PROVIDED RECORDS section start

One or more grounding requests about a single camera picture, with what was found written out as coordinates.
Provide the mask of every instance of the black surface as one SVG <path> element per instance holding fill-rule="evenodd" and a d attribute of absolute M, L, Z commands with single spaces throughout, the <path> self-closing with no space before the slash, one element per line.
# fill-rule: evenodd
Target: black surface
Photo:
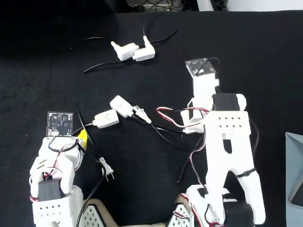
<path fill-rule="evenodd" d="M 213 109 L 217 111 L 238 111 L 240 110 L 236 94 L 214 94 Z"/>
<path fill-rule="evenodd" d="M 251 206 L 245 202 L 225 202 L 225 227 L 254 227 Z"/>
<path fill-rule="evenodd" d="M 223 146 L 224 146 L 225 151 L 228 154 L 232 153 L 232 141 L 231 140 L 223 140 Z"/>
<path fill-rule="evenodd" d="M 198 188 L 198 192 L 202 197 L 204 197 L 205 194 L 207 194 L 206 188 Z"/>
<path fill-rule="evenodd" d="M 125 0 L 3 0 L 1 1 L 0 17 L 23 16 L 35 20 L 53 18 L 62 15 L 95 15 L 113 12 L 130 12 Z"/>
<path fill-rule="evenodd" d="M 115 15 L 96 20 L 63 19 L 52 23 L 1 21 L 0 135 L 1 223 L 32 226 L 29 169 L 45 135 L 48 110 L 82 112 L 85 123 L 110 109 L 121 95 L 164 123 L 155 109 L 180 109 L 192 97 L 192 79 L 185 60 L 218 57 L 220 89 L 242 93 L 247 110 L 260 130 L 255 155 L 267 212 L 264 226 L 285 226 L 285 131 L 303 134 L 301 105 L 303 12 L 272 13 L 163 13 L 149 23 L 151 40 L 178 29 L 169 41 L 155 45 L 155 59 L 86 75 L 94 64 L 116 61 L 106 42 L 69 47 L 82 38 L 103 35 L 120 45 L 142 43 L 142 24 L 153 14 Z M 175 149 L 153 129 L 131 119 L 108 129 L 89 130 L 104 157 L 115 170 L 115 180 L 104 182 L 95 195 L 119 225 L 157 223 L 171 216 L 174 201 L 196 183 L 188 167 L 177 184 L 187 152 Z M 183 138 L 189 141 L 192 136 Z M 205 155 L 194 162 L 204 179 Z M 101 170 L 85 158 L 76 184 L 86 197 Z M 227 187 L 236 196 L 234 176 Z"/>
<path fill-rule="evenodd" d="M 39 201 L 57 200 L 64 197 L 60 188 L 61 179 L 52 179 L 39 183 Z"/>
<path fill-rule="evenodd" d="M 231 194 L 231 193 L 227 193 L 227 194 L 224 194 L 223 195 L 223 200 L 226 199 L 226 200 L 230 200 L 230 199 L 235 199 L 236 197 Z"/>

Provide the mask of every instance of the perforated white plate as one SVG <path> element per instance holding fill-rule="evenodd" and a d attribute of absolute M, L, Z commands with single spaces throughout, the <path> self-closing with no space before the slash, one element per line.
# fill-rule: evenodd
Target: perforated white plate
<path fill-rule="evenodd" d="M 89 205 L 87 207 L 81 219 L 83 220 L 84 227 L 106 227 L 94 205 Z"/>
<path fill-rule="evenodd" d="M 181 215 L 184 215 L 187 217 L 189 216 L 189 213 L 183 204 L 178 204 L 175 211 Z M 182 219 L 182 218 L 176 217 L 173 214 L 167 227 L 190 227 L 189 219 L 188 218 Z"/>

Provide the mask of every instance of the yellow connector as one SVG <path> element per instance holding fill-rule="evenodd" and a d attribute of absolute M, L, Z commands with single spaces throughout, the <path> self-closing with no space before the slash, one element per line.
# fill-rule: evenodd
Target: yellow connector
<path fill-rule="evenodd" d="M 86 149 L 87 133 L 85 132 L 84 129 L 81 130 L 80 134 L 78 135 L 78 138 L 83 140 L 83 148 Z"/>

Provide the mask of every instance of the robotic arm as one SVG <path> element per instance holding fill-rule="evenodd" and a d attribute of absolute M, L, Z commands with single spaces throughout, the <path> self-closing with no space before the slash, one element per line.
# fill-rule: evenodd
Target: robotic arm
<path fill-rule="evenodd" d="M 30 169 L 30 198 L 36 227 L 76 226 L 83 194 L 72 184 L 82 163 L 81 148 L 86 148 L 86 138 L 71 136 L 72 117 L 72 113 L 49 113 L 55 125 L 50 121 L 49 127 L 48 120 L 48 136 Z"/>
<path fill-rule="evenodd" d="M 194 97 L 188 107 L 203 107 L 211 111 L 206 113 L 193 109 L 181 112 L 184 125 L 193 125 L 185 127 L 185 133 L 205 133 L 208 166 L 206 188 L 192 185 L 185 196 L 196 209 L 203 226 L 208 226 L 209 222 L 226 227 L 263 224 L 265 208 L 251 152 L 250 120 L 244 111 L 246 99 L 241 94 L 216 94 L 219 80 L 209 59 L 187 61 L 186 67 L 193 78 L 194 88 Z M 226 199 L 229 192 L 223 186 L 229 171 L 237 176 L 245 192 L 246 203 L 231 201 L 230 196 Z"/>

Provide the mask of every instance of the white bracket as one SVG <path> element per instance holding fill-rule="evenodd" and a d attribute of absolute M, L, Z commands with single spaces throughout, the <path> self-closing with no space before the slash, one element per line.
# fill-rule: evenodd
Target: white bracket
<path fill-rule="evenodd" d="M 35 198 L 38 197 L 39 182 L 43 181 L 42 172 L 50 171 L 55 162 L 56 168 L 59 170 L 54 170 L 52 177 L 53 179 L 61 179 L 60 187 L 64 194 L 70 193 L 75 171 L 80 167 L 83 160 L 83 153 L 79 151 L 77 146 L 66 152 L 61 152 L 58 156 L 58 152 L 51 151 L 48 148 L 52 139 L 53 137 L 45 137 L 43 139 L 39 149 L 39 156 L 36 157 L 29 171 L 31 175 L 29 180 L 31 195 Z M 79 140 L 79 144 L 83 146 L 83 140 L 77 137 L 56 137 L 51 146 L 54 149 L 68 148 L 76 140 Z"/>
<path fill-rule="evenodd" d="M 205 220 L 205 211 L 207 209 L 207 206 L 209 204 L 208 202 L 208 194 L 205 194 L 205 196 L 201 196 L 199 193 L 199 189 L 203 189 L 203 185 L 191 185 L 186 190 L 186 195 L 188 196 L 188 203 L 195 208 L 197 211 L 197 214 L 199 216 L 199 219 L 202 222 L 202 225 L 207 227 L 209 226 L 207 221 Z M 229 191 L 226 188 L 223 188 L 221 191 L 221 195 L 229 194 Z M 236 199 L 224 199 L 224 202 L 236 202 Z M 213 214 L 212 208 L 210 207 L 209 210 L 206 213 L 206 218 L 209 222 L 217 222 L 216 216 Z M 194 226 L 194 220 L 191 221 L 191 226 Z"/>
<path fill-rule="evenodd" d="M 36 227 L 56 226 L 57 223 L 62 227 L 75 227 L 82 204 L 82 191 L 73 185 L 71 193 L 62 199 L 33 202 L 34 223 Z"/>
<path fill-rule="evenodd" d="M 186 217 L 189 217 L 190 215 L 183 204 L 178 204 L 174 211 Z M 167 227 L 190 227 L 190 223 L 192 223 L 192 221 L 190 221 L 191 219 L 192 217 L 180 218 L 173 214 Z"/>
<path fill-rule="evenodd" d="M 215 87 L 219 86 L 216 71 L 208 58 L 195 59 L 185 62 L 186 68 L 193 79 L 193 90 L 199 107 L 211 110 Z"/>
<path fill-rule="evenodd" d="M 240 175 L 254 169 L 249 138 L 251 133 L 249 117 L 246 111 L 211 111 L 204 120 L 208 166 L 206 185 L 209 202 L 219 223 L 223 224 L 225 212 L 222 189 L 227 173 L 232 171 L 235 175 Z M 231 154 L 224 149 L 223 140 L 230 140 Z M 238 180 L 245 192 L 246 202 L 253 210 L 254 223 L 263 224 L 265 208 L 258 173 L 254 171 Z"/>
<path fill-rule="evenodd" d="M 88 205 L 81 217 L 83 227 L 104 227 L 102 217 L 95 205 Z"/>

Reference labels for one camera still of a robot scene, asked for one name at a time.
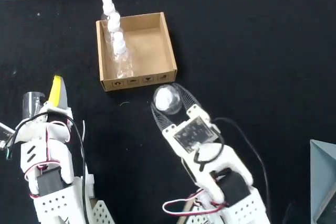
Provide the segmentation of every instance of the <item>open cardboard box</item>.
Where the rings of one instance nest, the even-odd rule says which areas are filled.
[[[163,13],[121,18],[121,28],[131,51],[134,77],[118,79],[104,38],[105,21],[97,21],[100,82],[105,91],[172,82],[176,62]]]

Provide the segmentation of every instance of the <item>yellow tab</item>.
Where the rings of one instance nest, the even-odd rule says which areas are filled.
[[[61,76],[54,76],[53,85],[51,87],[49,102],[52,103],[53,106],[57,107],[59,103],[59,97],[61,93]]]

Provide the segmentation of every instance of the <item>robotic arm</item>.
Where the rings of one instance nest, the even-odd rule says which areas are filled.
[[[194,198],[195,204],[205,211],[175,213],[165,209],[180,200],[166,202],[163,210],[176,216],[208,215],[209,222],[215,224],[269,224],[249,170],[235,151],[225,145],[220,130],[197,100],[182,86],[172,86],[180,94],[188,120],[176,125],[154,103],[152,113],[163,136],[200,188],[183,201]]]
[[[25,118],[15,130],[0,124],[7,139],[0,142],[11,158],[15,143],[21,145],[20,166],[28,182],[30,197],[42,224],[114,224],[103,201],[92,209],[94,177],[88,173],[81,137],[73,121],[63,78],[54,77],[50,97],[43,105],[40,97],[29,93]],[[82,147],[83,177],[75,177],[67,142],[74,126]]]

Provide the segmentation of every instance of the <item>black table surface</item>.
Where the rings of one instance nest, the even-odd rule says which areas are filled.
[[[269,175],[272,222],[289,209],[288,223],[308,223],[309,140],[336,143],[335,0],[114,2],[122,16],[165,13],[176,81],[211,117],[234,119],[250,138]],[[75,120],[86,120],[97,198],[116,223],[175,223],[161,205],[196,186],[152,118],[157,86],[103,91],[95,27],[101,0],[0,0],[0,10],[0,120],[15,127],[22,95],[48,94],[61,74]],[[265,199],[257,158],[230,125],[218,126]],[[80,176],[76,138],[69,146]],[[19,146],[10,162],[1,153],[0,171],[1,223],[37,223]]]

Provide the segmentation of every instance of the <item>plastic bottle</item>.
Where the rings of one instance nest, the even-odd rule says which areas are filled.
[[[113,34],[113,53],[113,61],[117,78],[132,77],[133,68],[131,54],[126,46],[124,35],[120,31]]]
[[[113,43],[113,34],[117,31],[123,33],[123,30],[120,28],[120,14],[117,12],[112,13],[109,16],[107,22],[107,30],[105,31],[105,41],[112,48]]]
[[[102,1],[103,1],[103,14],[101,15],[101,20],[108,20],[109,16],[116,11],[116,8],[112,0],[102,0]]]
[[[168,115],[176,114],[182,107],[179,92],[171,85],[163,85],[154,93],[154,103],[158,110]]]

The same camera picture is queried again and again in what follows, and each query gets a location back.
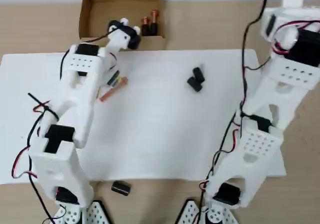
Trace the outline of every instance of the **screw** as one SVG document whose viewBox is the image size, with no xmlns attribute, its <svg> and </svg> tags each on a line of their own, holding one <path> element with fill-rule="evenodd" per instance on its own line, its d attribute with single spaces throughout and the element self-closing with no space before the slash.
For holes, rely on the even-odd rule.
<svg viewBox="0 0 320 224">
<path fill-rule="evenodd" d="M 157 9 L 152 10 L 151 16 L 152 16 L 152 23 L 156 23 L 157 17 L 159 17 L 159 10 L 157 10 Z"/>
</svg>

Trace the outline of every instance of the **black cylinder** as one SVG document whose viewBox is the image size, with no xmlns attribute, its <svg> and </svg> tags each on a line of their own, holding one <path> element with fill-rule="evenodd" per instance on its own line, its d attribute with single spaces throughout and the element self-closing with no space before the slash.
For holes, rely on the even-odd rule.
<svg viewBox="0 0 320 224">
<path fill-rule="evenodd" d="M 150 35 L 150 27 L 148 24 L 143 24 L 141 27 L 141 35 L 149 36 Z"/>
<path fill-rule="evenodd" d="M 150 24 L 150 36 L 157 36 L 158 35 L 158 24 L 151 23 Z"/>
</svg>

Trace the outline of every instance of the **cardboard box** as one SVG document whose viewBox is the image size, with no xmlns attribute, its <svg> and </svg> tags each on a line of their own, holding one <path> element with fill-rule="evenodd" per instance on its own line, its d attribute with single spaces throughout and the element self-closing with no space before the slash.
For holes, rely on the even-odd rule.
<svg viewBox="0 0 320 224">
<path fill-rule="evenodd" d="M 153 9 L 160 11 L 158 36 L 141 38 L 139 50 L 162 50 L 165 47 L 163 0 L 82 0 L 79 20 L 79 37 L 82 41 L 102 36 L 112 19 L 128 18 L 130 26 L 141 27 L 141 19 L 150 16 Z M 107 38 L 98 42 L 103 46 Z"/>
</svg>

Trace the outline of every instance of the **cable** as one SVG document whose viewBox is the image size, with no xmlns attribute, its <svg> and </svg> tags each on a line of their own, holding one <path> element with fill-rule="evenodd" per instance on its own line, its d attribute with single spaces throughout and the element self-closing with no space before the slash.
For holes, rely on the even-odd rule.
<svg viewBox="0 0 320 224">
<path fill-rule="evenodd" d="M 11 169 L 11 177 L 12 177 L 13 179 L 19 179 L 19 178 L 21 178 L 24 174 L 29 174 L 29 175 L 33 176 L 34 178 L 38 178 L 37 175 L 36 175 L 35 173 L 31 172 L 31 171 L 24 171 L 24 172 L 22 172 L 20 175 L 16 176 L 16 167 L 17 167 L 17 165 L 18 165 L 18 162 L 19 162 L 19 160 L 20 160 L 20 157 L 21 157 L 21 155 L 22 155 L 26 150 L 28 150 L 28 149 L 29 149 L 29 147 L 24 147 L 24 148 L 18 153 L 18 155 L 16 156 L 16 158 L 15 158 L 15 160 L 14 160 L 14 163 L 13 163 L 13 166 L 12 166 L 12 169 Z"/>
<path fill-rule="evenodd" d="M 246 101 L 246 99 L 247 99 L 247 90 L 248 90 L 248 84 L 247 84 L 247 80 L 245 79 L 246 78 L 246 65 L 245 65 L 245 63 L 246 63 L 246 61 L 245 61 L 245 47 L 246 47 L 246 40 L 247 40 L 247 36 L 248 36 L 248 32 L 249 32 L 249 30 L 250 30 L 250 27 L 253 25 L 253 24 L 255 24 L 255 23 L 258 23 L 261 19 L 262 19 L 262 16 L 263 16 L 263 14 L 264 14 L 264 11 L 265 11 L 265 9 L 266 9 L 266 6 L 267 6 L 267 1 L 268 0 L 263 0 L 263 3 L 262 3 L 262 7 L 261 7 L 261 10 L 260 10 L 260 13 L 259 13 L 259 15 L 258 15 L 258 17 L 254 20 L 254 21 L 251 21 L 247 26 L 246 26 L 246 28 L 245 28 L 245 31 L 244 31 L 244 34 L 243 34 L 243 41 L 242 41 L 242 49 L 241 49 L 241 66 L 242 66 L 242 82 L 243 82 L 243 101 L 242 101 L 242 103 L 241 103 L 241 105 L 240 105 L 240 109 L 241 109 L 241 112 L 242 112 L 242 108 L 243 108 L 243 106 L 244 106 L 244 104 L 245 104 L 245 101 Z"/>
<path fill-rule="evenodd" d="M 32 99 L 34 99 L 37 103 L 42 104 L 42 103 L 41 103 L 39 100 L 37 100 L 32 94 L 28 93 L 28 95 L 29 95 Z M 34 133 L 37 124 L 40 122 L 40 120 L 41 120 L 42 117 L 44 116 L 45 111 L 46 111 L 46 109 L 44 109 L 44 112 L 41 113 L 41 114 L 39 115 L 39 117 L 36 119 L 36 121 L 34 122 L 32 128 L 31 128 L 31 130 L 30 130 L 30 132 L 29 132 L 29 134 L 28 134 L 28 137 L 27 137 L 27 139 L 26 139 L 26 146 L 27 146 L 28 148 L 30 147 L 30 139 L 31 139 L 31 136 L 32 136 L 32 134 Z M 31 158 L 30 158 L 30 156 L 29 156 L 29 172 L 31 172 L 31 170 L 32 170 L 32 160 L 31 160 Z M 56 224 L 56 223 L 54 222 L 53 218 L 51 217 L 49 211 L 47 210 L 47 208 L 46 208 L 46 206 L 45 206 L 45 203 L 44 203 L 44 201 L 42 200 L 42 197 L 40 196 L 39 191 L 37 190 L 37 188 L 36 188 L 36 186 L 35 186 L 35 184 L 34 184 L 34 182 L 33 182 L 33 180 L 32 180 L 32 175 L 31 175 L 31 174 L 29 174 L 29 181 L 30 181 L 30 183 L 31 183 L 31 186 L 32 186 L 35 194 L 37 195 L 37 197 L 38 197 L 38 199 L 39 199 L 39 201 L 40 201 L 40 203 L 41 203 L 41 205 L 42 205 L 42 208 L 43 208 L 45 214 L 48 216 L 48 219 L 52 222 L 52 224 Z"/>
<path fill-rule="evenodd" d="M 260 10 L 260 13 L 259 13 L 259 15 L 258 15 L 258 17 L 254 20 L 254 21 L 252 21 L 252 22 L 250 22 L 247 26 L 246 26 L 246 28 L 245 28 L 245 31 L 244 31 L 244 34 L 243 34 L 243 41 L 242 41 L 242 49 L 241 49 L 241 69 L 242 69 L 242 82 L 243 82 L 243 101 L 241 102 L 241 104 L 240 104 L 240 110 L 241 110 L 241 113 L 242 113 L 242 108 L 243 108 L 243 105 L 245 104 L 245 101 L 246 101 L 246 98 L 247 98 L 247 90 L 248 90 L 248 84 L 247 84 L 247 80 L 245 79 L 246 78 L 246 65 L 245 65 L 245 63 L 246 63 L 246 61 L 245 61 L 245 47 L 246 47 L 246 40 L 247 40 L 247 36 L 248 36 L 248 32 L 249 32 L 249 29 L 250 29 L 250 27 L 253 25 L 253 24 L 255 24 L 255 23 L 258 23 L 261 19 L 262 19 L 262 16 L 263 16 L 263 14 L 264 14 L 264 11 L 265 11 L 265 8 L 266 8 L 266 6 L 267 6 L 267 1 L 268 0 L 263 0 L 263 3 L 262 3 L 262 7 L 261 7 L 261 10 Z M 223 139 L 222 139 L 222 142 L 221 142 L 221 145 L 220 145 L 220 148 L 219 148 L 219 150 L 214 154 L 214 156 L 213 156 L 213 159 L 212 159 L 212 167 L 211 167 L 211 169 L 210 169 L 210 171 L 209 171 L 209 173 L 208 173 L 208 175 L 207 175 L 207 178 L 206 179 L 208 179 L 209 178 L 209 175 L 210 175 L 210 173 L 211 173 L 211 171 L 213 171 L 214 170 L 214 166 L 217 164 L 217 162 L 218 162 L 218 160 L 219 160 L 219 157 L 220 157 L 220 154 L 221 154 L 221 152 L 222 152 L 222 150 L 223 150 L 223 145 L 224 145 L 224 142 L 225 142 L 225 139 L 226 139 L 226 136 L 227 136 L 227 134 L 228 134 L 228 131 L 229 131 L 229 129 L 230 129 L 230 126 L 231 126 L 231 124 L 233 123 L 233 121 L 234 121 L 234 119 L 235 119 L 235 116 L 236 116 L 236 113 L 234 113 L 234 115 L 233 115 L 233 117 L 231 118 L 231 120 L 230 120 L 230 122 L 228 123 L 228 126 L 227 126 L 227 128 L 226 128 L 226 130 L 225 130 L 225 132 L 224 132 L 224 136 L 223 136 Z M 241 127 L 240 127 L 240 135 L 241 135 L 241 133 L 242 133 L 242 119 L 241 119 Z M 201 208 L 202 208 L 202 205 L 203 205 L 203 199 L 204 199 L 204 191 L 202 191 L 201 192 L 201 197 L 200 197 L 200 205 L 199 205 L 199 209 L 201 210 Z M 201 219 L 201 215 L 199 215 L 199 218 L 198 218 L 198 220 L 197 220 L 197 224 L 199 224 L 200 223 L 200 219 Z"/>
<path fill-rule="evenodd" d="M 192 224 L 194 224 L 194 223 L 196 222 L 197 216 L 199 215 L 200 211 L 201 211 L 201 210 L 199 210 L 199 212 L 195 215 Z"/>
<path fill-rule="evenodd" d="M 236 123 L 235 121 L 232 122 L 233 124 L 235 124 L 237 127 L 240 127 L 241 125 Z"/>
<path fill-rule="evenodd" d="M 223 149 L 224 143 L 225 143 L 225 140 L 226 140 L 226 137 L 227 137 L 227 134 L 228 134 L 228 131 L 229 131 L 230 126 L 231 126 L 231 124 L 233 123 L 235 117 L 236 117 L 236 113 L 234 113 L 233 116 L 232 116 L 232 118 L 230 119 L 230 121 L 229 121 L 229 123 L 228 123 L 228 126 L 227 126 L 227 128 L 226 128 L 226 130 L 225 130 L 225 132 L 224 132 L 224 135 L 223 135 L 223 138 L 222 138 L 222 141 L 221 141 L 219 150 L 218 150 L 216 153 L 218 153 L 219 151 L 221 151 L 221 150 Z M 217 158 L 216 158 L 216 161 L 215 161 L 216 153 L 215 153 L 214 156 L 213 156 L 213 159 L 212 159 L 212 167 L 211 167 L 211 169 L 209 170 L 208 175 L 206 176 L 206 180 L 209 178 L 211 171 L 213 171 L 213 169 L 214 169 L 214 165 L 217 164 L 218 159 L 219 159 L 219 157 L 220 157 L 220 153 L 219 153 L 219 154 L 217 155 Z M 203 206 L 204 194 L 205 194 L 205 191 L 201 191 L 199 210 L 201 210 L 201 209 L 202 209 L 202 206 Z M 199 224 L 199 223 L 200 223 L 200 219 L 201 219 L 201 215 L 199 215 L 199 218 L 198 218 L 196 224 Z"/>
<path fill-rule="evenodd" d="M 107 32 L 106 34 L 100 36 L 99 38 L 94 38 L 94 39 L 91 39 L 91 40 L 88 40 L 88 41 L 85 41 L 85 43 L 93 43 L 93 42 L 96 42 L 96 41 L 99 41 L 103 38 L 106 38 L 109 34 L 115 32 L 117 29 L 123 27 L 123 24 L 122 25 L 119 25 L 119 27 L 113 29 L 112 31 L 110 32 Z M 62 79 L 62 70 L 64 68 L 64 60 L 66 58 L 66 56 L 68 55 L 68 53 L 70 52 L 70 49 L 68 49 L 65 53 L 64 53 L 64 56 L 62 57 L 62 60 L 61 60 L 61 63 L 60 63 L 60 80 Z"/>
<path fill-rule="evenodd" d="M 36 97 L 34 97 L 31 93 L 28 93 L 28 95 L 29 95 L 35 102 L 37 102 L 37 103 L 39 104 L 39 106 L 41 106 L 41 107 L 44 108 L 44 112 L 43 112 L 43 113 L 45 113 L 46 111 L 49 111 L 49 112 L 51 112 L 51 113 L 54 115 L 55 119 L 56 119 L 57 121 L 59 121 L 59 116 L 56 114 L 56 112 L 52 111 L 47 105 L 44 105 L 44 103 L 41 103 L 41 102 L 40 102 Z"/>
<path fill-rule="evenodd" d="M 66 208 L 65 208 L 64 206 L 62 206 L 62 205 L 60 205 L 60 207 L 62 207 L 62 208 L 64 209 L 64 214 L 63 214 L 62 216 L 60 216 L 60 217 L 52 218 L 53 220 L 57 220 L 57 219 L 63 218 L 63 217 L 67 214 Z M 46 221 L 48 221 L 48 220 L 49 220 L 49 218 L 44 219 L 44 221 L 42 222 L 42 224 L 44 224 L 44 223 L 45 223 Z"/>
<path fill-rule="evenodd" d="M 50 100 L 49 100 L 49 101 L 46 101 L 46 102 L 44 102 L 44 103 L 42 103 L 42 104 L 38 104 L 36 107 L 33 108 L 33 111 L 34 111 L 35 113 L 42 113 L 42 111 L 39 111 L 38 109 L 39 109 L 40 107 L 43 107 L 43 106 L 47 105 L 49 102 L 50 102 Z"/>
<path fill-rule="evenodd" d="M 60 80 L 62 79 L 62 69 L 64 68 L 64 60 L 66 58 L 66 56 L 68 55 L 68 53 L 70 52 L 70 49 L 68 49 L 65 53 L 64 56 L 62 57 L 61 63 L 60 63 Z"/>
<path fill-rule="evenodd" d="M 264 63 L 263 63 L 262 65 L 260 65 L 258 68 L 250 68 L 249 66 L 246 66 L 245 68 L 246 68 L 246 69 L 249 69 L 249 70 L 251 70 L 251 71 L 259 70 L 259 69 L 261 69 L 262 67 L 264 67 L 264 66 L 270 61 L 270 59 L 271 59 L 271 57 L 269 57 L 269 58 L 266 60 L 266 62 L 264 62 Z"/>
</svg>

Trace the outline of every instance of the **small black block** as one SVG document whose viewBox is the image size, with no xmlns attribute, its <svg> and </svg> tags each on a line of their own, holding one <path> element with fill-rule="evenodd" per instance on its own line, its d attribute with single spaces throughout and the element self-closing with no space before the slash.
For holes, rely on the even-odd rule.
<svg viewBox="0 0 320 224">
<path fill-rule="evenodd" d="M 205 81 L 204 74 L 201 72 L 199 67 L 193 69 L 193 74 L 199 83 L 203 83 Z"/>
<path fill-rule="evenodd" d="M 119 182 L 119 181 L 114 181 L 111 187 L 111 190 L 122 194 L 124 196 L 128 196 L 131 190 L 131 187 L 129 184 L 125 183 L 125 182 Z"/>
<path fill-rule="evenodd" d="M 234 206 L 238 204 L 240 195 L 240 188 L 230 185 L 228 183 L 222 183 L 218 193 L 213 197 L 213 199 L 218 202 Z"/>
<path fill-rule="evenodd" d="M 99 46 L 94 44 L 88 43 L 81 43 L 78 45 L 76 49 L 76 54 L 83 54 L 83 55 L 90 55 L 90 56 L 97 56 L 99 52 Z"/>
<path fill-rule="evenodd" d="M 195 90 L 195 92 L 200 92 L 202 90 L 202 85 L 195 79 L 195 77 L 190 77 L 187 83 Z"/>
</svg>

PROVIDED RECORDS section end

_WORK REQUEST_. Nothing but a number should be given: the number of lines in the records that contain the word "black".

_EXERCISE ANSWER_. 5